I've spent the past few hours hacking together some basic capabilities to use multiple pipelines. Thus far I haven't tested anything too heavily. There are also probably better ways to do it as this was the result of a 3 hour "can't sleep" research and hack fest. Despite that, I only notice a 5 fps hit against 160fps average. I haven't check mem consumption but vector should be pretty good on keeping it down.

It's done through turning vector< PipelineCommand > _pipelineCommands; into a vector<vector<PipelineCommand> >.
Assuming Y is vertical and X is horizontal this means that each Y is its own unique pipeline. Nothing overly spiffy has been done yet in regards to dealing with renderbuffers and such. As renderbuffers are left untouched it should therefore be possible (in theory) to use a renderbuffer from a different pipeline without ever defining it for your current pipeline. If you screw up and don't load that buffer then you're pretty much SOL at the moment.

A few extra little gootchy-woos are added, all of the default functions exposed to a program using Horde still work as expected :D , but some new ones have been added configPipeExtension(), renderPipe(), and renderMultiPipe(). configPipeExtension loads a pipeline explicitly as an extension. renderPipe(int) allows the scene to be rendered only through the chosen pipeline. renderMultiPipe(int*,int size) is designed to take an array and render through any setup of pipes that are loaded (e.g. 0,1,8,4,1 etc) in the order specified in the array.

So you could render using pipe 1 through a designated camera into a buffer which you could use as a reflection buffer for for pipe 0 through another designated camera. Provided you do the alternation of the active camera and use the appropriate render function in your application.

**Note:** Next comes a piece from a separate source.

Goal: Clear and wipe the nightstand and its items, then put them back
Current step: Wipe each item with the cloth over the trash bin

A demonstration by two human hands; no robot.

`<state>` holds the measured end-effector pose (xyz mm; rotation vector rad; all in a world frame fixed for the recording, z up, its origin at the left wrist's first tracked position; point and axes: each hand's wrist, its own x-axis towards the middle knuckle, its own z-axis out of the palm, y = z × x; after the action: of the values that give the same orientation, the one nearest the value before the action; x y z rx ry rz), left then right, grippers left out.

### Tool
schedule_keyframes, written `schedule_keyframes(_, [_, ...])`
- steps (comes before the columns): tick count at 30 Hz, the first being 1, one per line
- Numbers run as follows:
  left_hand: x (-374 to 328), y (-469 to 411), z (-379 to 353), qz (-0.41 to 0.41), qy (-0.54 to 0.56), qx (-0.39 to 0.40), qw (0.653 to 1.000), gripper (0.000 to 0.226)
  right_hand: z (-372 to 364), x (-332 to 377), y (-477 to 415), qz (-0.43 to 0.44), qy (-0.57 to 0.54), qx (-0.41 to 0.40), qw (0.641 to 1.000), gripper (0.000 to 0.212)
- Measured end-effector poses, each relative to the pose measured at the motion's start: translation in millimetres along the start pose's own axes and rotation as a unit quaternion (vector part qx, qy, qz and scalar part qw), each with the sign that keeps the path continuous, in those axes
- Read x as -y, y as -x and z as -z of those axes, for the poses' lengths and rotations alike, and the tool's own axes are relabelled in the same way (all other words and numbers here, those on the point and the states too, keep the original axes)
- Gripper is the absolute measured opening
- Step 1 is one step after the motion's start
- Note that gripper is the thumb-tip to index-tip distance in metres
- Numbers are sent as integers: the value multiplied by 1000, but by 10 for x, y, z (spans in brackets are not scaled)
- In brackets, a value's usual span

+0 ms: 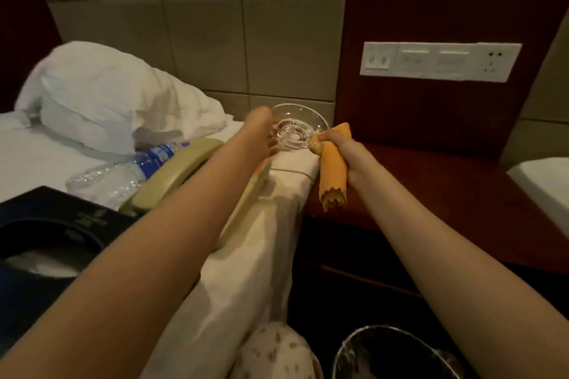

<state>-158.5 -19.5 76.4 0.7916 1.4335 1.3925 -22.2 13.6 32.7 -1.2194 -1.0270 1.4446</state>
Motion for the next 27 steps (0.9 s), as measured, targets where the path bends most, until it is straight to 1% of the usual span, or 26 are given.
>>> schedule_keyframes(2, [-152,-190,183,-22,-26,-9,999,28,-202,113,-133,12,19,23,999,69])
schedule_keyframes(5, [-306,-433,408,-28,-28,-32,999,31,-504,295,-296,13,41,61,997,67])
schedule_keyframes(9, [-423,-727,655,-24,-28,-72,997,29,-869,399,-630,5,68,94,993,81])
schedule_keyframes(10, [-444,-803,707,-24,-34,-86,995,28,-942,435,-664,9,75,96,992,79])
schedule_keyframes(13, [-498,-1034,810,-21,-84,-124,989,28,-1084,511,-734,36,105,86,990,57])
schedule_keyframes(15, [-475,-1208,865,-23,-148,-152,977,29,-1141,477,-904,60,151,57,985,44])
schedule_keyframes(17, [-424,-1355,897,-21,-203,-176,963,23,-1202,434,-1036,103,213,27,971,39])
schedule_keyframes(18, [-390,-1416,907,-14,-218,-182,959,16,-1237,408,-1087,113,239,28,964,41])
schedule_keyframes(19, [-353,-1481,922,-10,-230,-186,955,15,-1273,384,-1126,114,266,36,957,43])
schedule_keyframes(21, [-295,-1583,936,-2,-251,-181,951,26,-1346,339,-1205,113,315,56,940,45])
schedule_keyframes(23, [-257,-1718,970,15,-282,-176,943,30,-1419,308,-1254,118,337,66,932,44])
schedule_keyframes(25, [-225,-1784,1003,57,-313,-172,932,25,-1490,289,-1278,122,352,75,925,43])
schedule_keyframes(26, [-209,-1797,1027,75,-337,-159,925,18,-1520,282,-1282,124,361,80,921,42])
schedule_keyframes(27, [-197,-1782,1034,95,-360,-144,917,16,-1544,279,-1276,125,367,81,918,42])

I have not tested it yet (still need a better pipe setup to try it out) but I've also added a function which will set the data of a uniform of from a pipeline in memory. Kind of redundant since you could ignore this capability of pipelines and get straight to the material's uniform.

Right off the bat:
Problems:
-There's no way to remove render buffers associated with a specific pipeline (unless you toast everything)
-Once you load an extension pipeline, you're stuck with it (unless you toast everything again)

Other things to solve: (+ is gauranteed, - is not)
+Thorough debugging and optimizing (maybe some use-case testing)
-Hook up support for multiple pipelines being defined in a single xml file
-Selective loading of them perhaps?
+Dealing with the other issues of render buffers
-names for the pipes would be nice
+General management of the pipes
-Maybe some "smart camera stuff" like swiftcoder suggested in a prev. post of his/hers/its/I-don't-know
-It's not directly related (well it kind of is) but implement that desired ability to access buffer data in materials
-A "random pipe" function could be amusing

What can this approach do (maybe with some other work):
-Toolset case example: Highlighting things by class
-Game case example: damage blur post process effect
-General case example: imposters, reflections, etc
-Really general case example: general case stuff it'd be useful for

Now for mandatory screenshots:

First: Using only the regular old pipeline
Image

Second: using pipelines 0 and 1 (turned ON/OFF via spacebar)
Image

The contents of the pipeline loaded as an extension:
Code:
<pipeline>
   <CommandQueue>
      <Stage id="Blue">
         <SwitchTarget target="" />
         <DrawGeometry context="Blue" class="" />
      </Stage>
   </CommandQueue>
</pipeline>


I'm going to work on solving the thorough testing problem and a wee bit of restructuring today.

If anyone would like to help speed things along I'd certainly appreciate any pipelines, materials, shaders you can whip up for either of the existing demos.

Also any advice, commentary, thoughts, misc. errata, and anything shy of fish with worms are welcome.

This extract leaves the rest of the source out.